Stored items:
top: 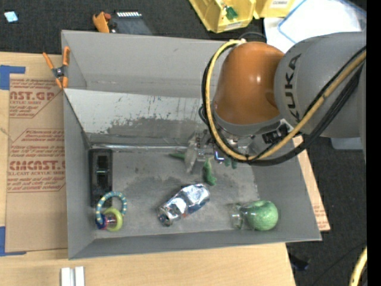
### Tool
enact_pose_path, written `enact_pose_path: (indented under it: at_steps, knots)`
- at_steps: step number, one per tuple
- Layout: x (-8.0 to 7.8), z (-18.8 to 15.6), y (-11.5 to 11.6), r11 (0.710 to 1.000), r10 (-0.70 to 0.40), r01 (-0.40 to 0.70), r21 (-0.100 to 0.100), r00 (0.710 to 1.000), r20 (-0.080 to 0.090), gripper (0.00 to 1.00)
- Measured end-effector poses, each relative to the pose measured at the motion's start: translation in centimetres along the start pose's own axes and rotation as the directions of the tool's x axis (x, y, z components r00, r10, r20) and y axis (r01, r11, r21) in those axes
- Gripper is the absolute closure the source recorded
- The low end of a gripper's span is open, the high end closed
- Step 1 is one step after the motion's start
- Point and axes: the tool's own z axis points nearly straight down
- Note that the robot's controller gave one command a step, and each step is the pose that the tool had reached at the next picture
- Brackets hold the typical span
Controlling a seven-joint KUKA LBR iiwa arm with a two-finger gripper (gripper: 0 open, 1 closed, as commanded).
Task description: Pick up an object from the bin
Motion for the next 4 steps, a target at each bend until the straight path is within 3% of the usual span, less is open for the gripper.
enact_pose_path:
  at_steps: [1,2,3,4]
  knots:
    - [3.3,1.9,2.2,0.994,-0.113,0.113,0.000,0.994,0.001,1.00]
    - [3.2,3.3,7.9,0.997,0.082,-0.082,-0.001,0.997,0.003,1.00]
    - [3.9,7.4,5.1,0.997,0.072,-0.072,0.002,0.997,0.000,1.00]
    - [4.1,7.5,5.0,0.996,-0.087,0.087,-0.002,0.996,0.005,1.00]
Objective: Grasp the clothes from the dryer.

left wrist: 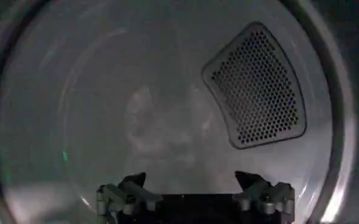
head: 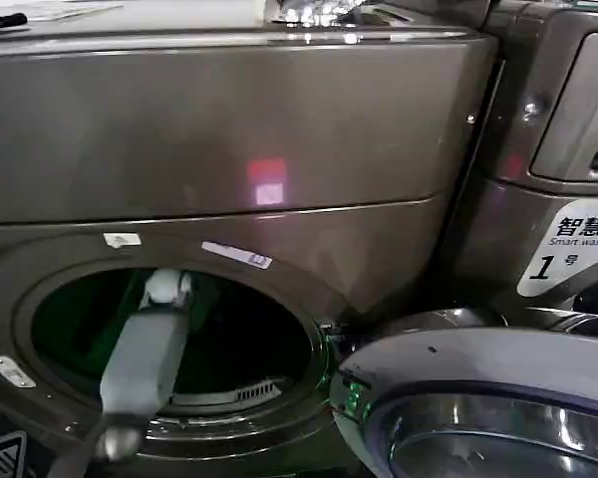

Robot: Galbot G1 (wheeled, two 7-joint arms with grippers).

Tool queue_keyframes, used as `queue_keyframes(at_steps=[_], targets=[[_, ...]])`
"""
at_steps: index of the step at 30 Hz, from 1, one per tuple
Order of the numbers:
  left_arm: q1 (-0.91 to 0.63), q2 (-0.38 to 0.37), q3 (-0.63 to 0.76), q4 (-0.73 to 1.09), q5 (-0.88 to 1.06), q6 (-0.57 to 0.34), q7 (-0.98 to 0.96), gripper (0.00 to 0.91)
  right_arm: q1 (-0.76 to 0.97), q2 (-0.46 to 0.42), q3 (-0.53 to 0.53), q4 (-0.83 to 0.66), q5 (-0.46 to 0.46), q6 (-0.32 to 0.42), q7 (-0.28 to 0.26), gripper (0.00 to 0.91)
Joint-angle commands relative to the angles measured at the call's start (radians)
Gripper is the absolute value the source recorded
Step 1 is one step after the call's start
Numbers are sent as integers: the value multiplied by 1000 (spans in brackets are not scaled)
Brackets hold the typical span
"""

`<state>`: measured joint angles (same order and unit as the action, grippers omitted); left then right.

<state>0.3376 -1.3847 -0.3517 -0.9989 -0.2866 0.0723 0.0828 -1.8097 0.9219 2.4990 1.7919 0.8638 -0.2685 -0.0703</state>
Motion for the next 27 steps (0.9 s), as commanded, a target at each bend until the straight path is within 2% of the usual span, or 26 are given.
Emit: queue_keyframes(at_steps=[1, 3, 5, 8, 11, 18, 24, 27], targets=[[-157, -6, 57, 236, 16, 17, 87, 907, 2, -2, -1, -4, 0, 3, -2, 907], [-192, 13, 119, 303, 51, 55, 186, 907, 4, -2, -5, -5, 0, 5, -4, 907], [-225, 35, 199, 347, 168, 97, 302, 907, 7, -2, -11, -4, -2, 6, -4, 907], [-290, 41, 312, 459, 326, 106, 444, 907, 13, -2, -21, -1, -13, 8, -4, 907], [-342, 24, 361, 546, 468, 81, 560, 907, 14, 1, -22, -8, -20, 11, -7, 907], [-418, 25, 431, 643, 965, 10, 781, 907, 16, 11, -24, -8, -25, 15, -9, 907], [-438, 47, 449, 651, 1307, -59, 789, 907, 18, 16, -29, 4, -26, 15, -8, 907], [-439, 60, 468, 643, 1381, -109, 822, 907, 13, 19, -23, 1, -26, 16, -9, 907]])
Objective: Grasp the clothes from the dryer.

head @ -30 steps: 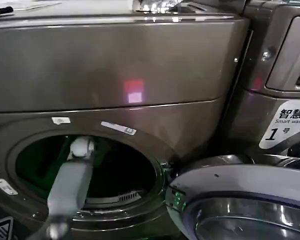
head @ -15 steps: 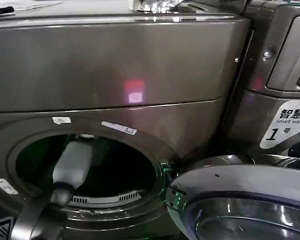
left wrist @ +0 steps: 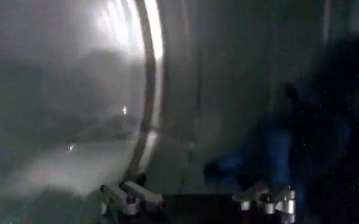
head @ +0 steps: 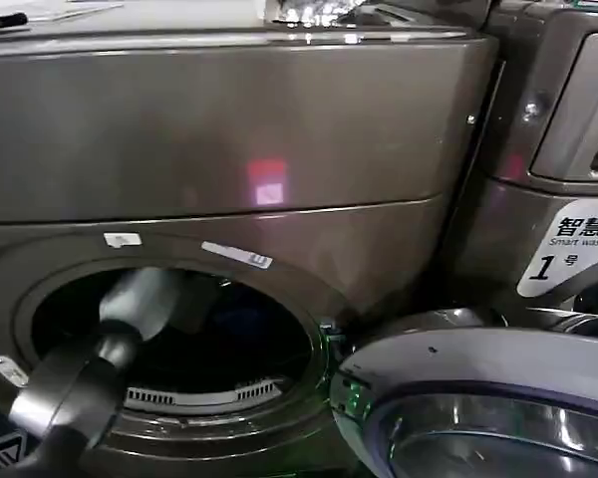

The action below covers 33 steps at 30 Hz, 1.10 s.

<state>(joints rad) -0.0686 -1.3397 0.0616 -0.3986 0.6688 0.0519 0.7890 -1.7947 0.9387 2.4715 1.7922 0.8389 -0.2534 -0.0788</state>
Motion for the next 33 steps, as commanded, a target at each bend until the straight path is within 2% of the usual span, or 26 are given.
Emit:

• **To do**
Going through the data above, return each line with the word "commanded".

• **Answer to the exercise**
Controlling a seven-joint KUKA LBR iiwa arm with a two-finger gripper (gripper: 0 open, 1 closed, as commanded).
Motion for the next 27 steps (0.9 s), as commanded, a target at each bend until the straight path is within 2% of the usual span, or 26 are given.
Motion for the next 33 steps, as commanded, a target at each bend until the straight path is within 2% of the usual span, or 26 are given.

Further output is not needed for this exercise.